И хотя удивительной может показаться дружба полковника и сержанта, они, больше того, любили друг друга, как родные.
Разведчиком Жданов оказался умным, выносливым, смелым, но — как бы это сказать — каким-то бесшабашным. Не на задаче, нет. На задаче он всегда был предельно собран. Но вот после нее…
Такие парни сегодня пускаются в путешествие на плотах по бурным рекам, идут скоростными маршрутами через пики высшей категории трудности.
Вот и Жданову не сиделось на месте в спокойный час. То он уходил кататься с гор близ Алаккурти, где когда-то был модный европейский зимний курорт, а никаких курортов он еще не видел. То его тянуло поглазеть на Нивский водопад, а то и еще проще — проделывал по бездорожью марш-бросок в Кандалакшу, чтобы потанцевать с медсестричками в фойе кинотеатра перед началом сеанса.

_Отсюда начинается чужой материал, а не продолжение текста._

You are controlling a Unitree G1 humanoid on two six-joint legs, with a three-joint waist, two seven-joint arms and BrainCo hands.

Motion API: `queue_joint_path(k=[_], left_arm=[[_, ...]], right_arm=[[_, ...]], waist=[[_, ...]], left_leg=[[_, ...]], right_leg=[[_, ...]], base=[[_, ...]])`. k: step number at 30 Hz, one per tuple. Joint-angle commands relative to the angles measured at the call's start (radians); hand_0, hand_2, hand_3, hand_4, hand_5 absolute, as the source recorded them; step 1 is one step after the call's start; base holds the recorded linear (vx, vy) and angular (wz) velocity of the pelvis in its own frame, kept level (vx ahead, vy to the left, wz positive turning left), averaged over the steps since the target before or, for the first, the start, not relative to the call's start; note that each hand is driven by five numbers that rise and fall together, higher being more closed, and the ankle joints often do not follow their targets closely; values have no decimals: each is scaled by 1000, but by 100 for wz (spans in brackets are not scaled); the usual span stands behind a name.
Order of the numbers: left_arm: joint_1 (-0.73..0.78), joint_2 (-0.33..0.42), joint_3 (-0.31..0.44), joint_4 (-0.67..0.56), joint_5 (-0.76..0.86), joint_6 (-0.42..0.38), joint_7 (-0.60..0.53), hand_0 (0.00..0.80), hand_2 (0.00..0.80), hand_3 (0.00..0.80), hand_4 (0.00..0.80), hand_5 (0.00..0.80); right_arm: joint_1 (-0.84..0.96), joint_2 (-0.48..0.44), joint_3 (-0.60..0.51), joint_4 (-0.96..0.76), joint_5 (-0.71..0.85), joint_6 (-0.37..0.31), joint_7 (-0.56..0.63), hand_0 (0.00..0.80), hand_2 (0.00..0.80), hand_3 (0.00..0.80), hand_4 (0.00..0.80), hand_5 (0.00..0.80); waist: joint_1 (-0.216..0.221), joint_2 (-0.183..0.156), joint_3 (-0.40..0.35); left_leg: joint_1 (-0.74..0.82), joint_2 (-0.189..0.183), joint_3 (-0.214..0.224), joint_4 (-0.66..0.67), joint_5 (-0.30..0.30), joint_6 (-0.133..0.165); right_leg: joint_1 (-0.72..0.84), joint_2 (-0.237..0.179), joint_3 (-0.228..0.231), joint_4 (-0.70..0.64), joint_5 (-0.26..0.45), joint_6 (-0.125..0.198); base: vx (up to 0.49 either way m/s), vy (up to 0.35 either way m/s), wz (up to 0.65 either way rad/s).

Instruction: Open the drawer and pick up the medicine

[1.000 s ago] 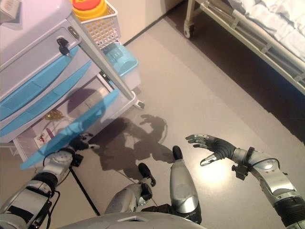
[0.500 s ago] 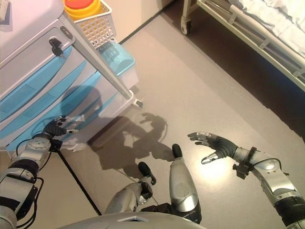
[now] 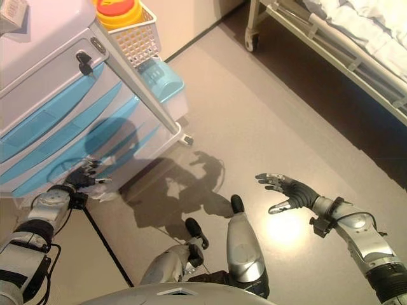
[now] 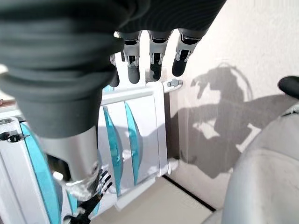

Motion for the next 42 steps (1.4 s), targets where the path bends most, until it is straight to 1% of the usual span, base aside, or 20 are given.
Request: queue_joint_path(k=[1,4,6,9,12,15,17,18,20,22,24,26,27,29,31,34,37,42], left_arm=[[97,-64,55,-90,-133,18,-93,0,0,0,0,0],[173,-147,59,-142,-217,27,-176,0,0,0,0,0],[242,-224,47,-179,-238,40,-206,0,0,0,0,0],[325,-306,44,-205,-269,75,-230,0,0,0,0,0],[383,-347,34,-220,-257,76,-252,0,0,0,0,0],[434,-372,35,-243,-311,119,-271,0,0,0,0,0],[450,-389,26,-243,-325,114,-285,0,0,0,0,0],[460,-397,21,-252,-375,128,-298,0,0,0,0,0],[469,-411,20,-251,-421,147,-299,0,0,0,0,0],[468,-425,14,-236,-443,137,-282,0,0,0,0,0],[466,-438,9,-226,-493,123,-285,0,0,0,0,0],[462,-446,9,-219,-510,121,-284,0,0,0,0,0],[459,-451,3,-212,-532,107,-289,0,0,0,0,0],[456,-459,-2,-206,-543,113,-289,0,0,0,0,0],[452,-466,-11,-196,-535,115,-276,0,0,0,0,0],[453,-470,-8,-187,-548,125,-293,0,0,0,0,0],[456,-474,-3,-180,-572,147,-294,0,0,0,0,0],[454,-478,-5,-152,-563,183,-304,0,0,0,0,0]], right_arm=[[36,78,-5,16,-16,-24,-66,0,0,0,0,0],[45,139,0,75,-28,-7,-125,0,0,0,0,0],[57,206,14,134,-43,-7,-181,0,0,0,0,0],[77,291,22,187,-8,34,-233,0,0,0,0,0],[97,357,34,249,-3,62,-249,0,0,0,0,0],[109,404,50,302,10,88,-272,0,0,0,0,0],[99,446,63,361,30,101,-290,0,0,0,0,0],[92,468,68,395,45,105,-305,0,0,0,0,0],[77,492,70,457,76,96,-320,0,0,0,0,0],[58,520,75,512,118,93,-343,0,0,0,0,0],[39,538,79,556,112,68,-372,0,0,0,0,0],[29,550,84,586,134,61,-366,0,0,0,0,0],[24,559,89,599,143,63,-372,0,0,0,0,0],[17,566,96,623,145,52,-367,0,0,0,0,0],[7,577,105,643,158,46,-356,0,0,0,0,0],[6,587,108,646,197,47,-320,0,0,0,0,0],[8,603,104,645,267,51,-267,0,0,0,0,0],[15,614,93,652,352,52,-171,0,0,0,0,0]], waist=[[46,-13,-71],[64,-11,-91],[84,-9,-115],[108,-6,-149],[135,-7,-186],[158,-10,-213],[176,-13,-227],[187,-13,-235],[202,-13,-244],[215,-12,-255],[225,-10,-265],[233,-8,-272],[237,-8,-277],[243,-8,-283],[250,-7,-290],[255,-5,-297],[256,1,-306],[254,10,-315]], left_leg=[[-89,-30,-83,174,-162,8],[-72,-29,-101,148,-150,3],[-53,-29,-124,118,-138,-2],[-32,-26,-150,79,-119,-11],[-19,-22,-173,49,-104,-18],[-3,-17,-197,20,-90,-25],[5,-14,-211,9,-84,-27],[8,-11,-220,1,-79,-30],[15,-9,-234,-12,-73,-35],[22,-7,-249,-32,-61,-40],[28,-2,-258,-53,-47,-45],[29,0,-268,-64,-38,-48],[30,2,-273,-72,-32,-50],[33,3,-279,-81,-27,-52],[34,3,-287,-88,-20,-54],[38,3,-295,-101,-13,-56],[40,2,-300,-112,-6,-57],[38,-2,-306,-118,1,-57]], right_leg=[[-4,-64,-101,69,-64,67],[22,-60,-115,47,-61,66],[44,-51,-130,32,-63,63],[78,-32,-148,7,-65,53],[108,-16,-168,-20,-64,43],[141,-5,-191,-44,-66,36],[161,2,-206,-57,-67,29],[173,7,-216,-66,-68,24],[189,12,-229,-78,-69,21],[205,18,-241,-88,-69,18],[217,24,-251,-93,-73,13],[223,26,-257,-96,-75,11],[227,29,-259,-99,-75,9],[234,30,-265,-104,-76,8],[239,32,-271,-104,-77,7],[248,34,-278,-109,-78,5],[252,36,-280,-111,-79,4],[252,35,-284,-108,-82,3]], base=[[-19,-146,-7],[-6,-175,-2],[22,-209,6],[23,-209,18],[10,-209,16],[-1,-190,17],[-31,-186,26],[-46,-159,22],[-42,-128,23],[-40,-111,23],[-42,-86,23],[-41,-59,16],[-41,-56,17],[-44,-42,20],[-54,-33,14],[-38,-15,11],[-31,7,7],[-40,23,5]])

Все бы ничего, но в армии такие культпоходы в одиночку называют «самоволкой», а на войне — и того хуже… Тучи сгущались над бравым сержантом, и у Вальи, сурового, непреклонного Вальи, не прощавшего малейшего нарушения воинской дисциплины, дрогнуло сердце. Пока не грянула беда, он отправил своего любимца на курсы младших лейтенантов.
В бригаду Жданов больше не вернулся. Его, уже офицера, направили на самую северную точку фронта. Сначала командовал он взводом полковой разведки, потом принял дивизионную роту.
Учеба на курсах с расписанным до минуты распорядком дня, боевой и просто жизненный опыт остепенили Жданова. Он стал сдержаннее и, стараясь во всем подражать Валье, скупился на слова. А когда говорить все-таки было надо, потрясал воображение бойцов импровизированными афоризмами: «Разведчик впереди — не уйдешь! Сзади — не догонишь!» — и искренне верил, что очень толково поставил задачу взять «языка».
«Если нету — не найдешь», — за глаза называли его разведчики, знавшие за своим командиром и другие маленькие слабости.
Например — бритье. Какой же торжественной выглядела эта ежеутренняя процедура, когда у разведчиков выпадали дни затишья! Брился Жданов не сам — в роте был солдат Смирнов, работавший до войны парикмахером в шикарном, с «Entr» на двери, салоне Елабуги. Обвязав шею Жданова полотенцем, он долго взбивал пену, тщательно мылил помазком щеки, потом чуть ли не с час правил бритву.
В общем, слова тут бессильны — это была какая-то цирульная феерия. А что ее вызвало? Все проще простого. Какими-то перьями, как у Аркашки Счастливцева, росла бороденка у Жданова… Он же мечтал о такой, как у Жюля Верна, которым бредил с юных лет и зачитывался в библиотеке Ленинградского дома пионеров. Вот и скоблил щеки, чуть не сдирая кожу, потому что где-то слышал — и знаток Смирнов утверждал! — после бритья борода растет густо.
Двадцать один год был старшему лейтенанту Жданову. Будь это сегодня, он, прекрасный лыжник, выступал бы в соревнованиях по группе юниоров и в газетных отчетах о нем и его друзьях писали бы, как ныне модно писать: «ребята»…
К «ребятам», если судить о разведчиках по их характерам и поступкам, ближе всего подходил боец группы ефрейтор Сергей Белозеров.
Любопытная вещь: и на службу в армию, и в разведроту оп пришел со своим односельчанином Николаем Туровым, и сейчас, на боевом задании, оба действовали в паре. Но как уживаются и ладят между собой эти два ярославца, долгое время никто понять не мог.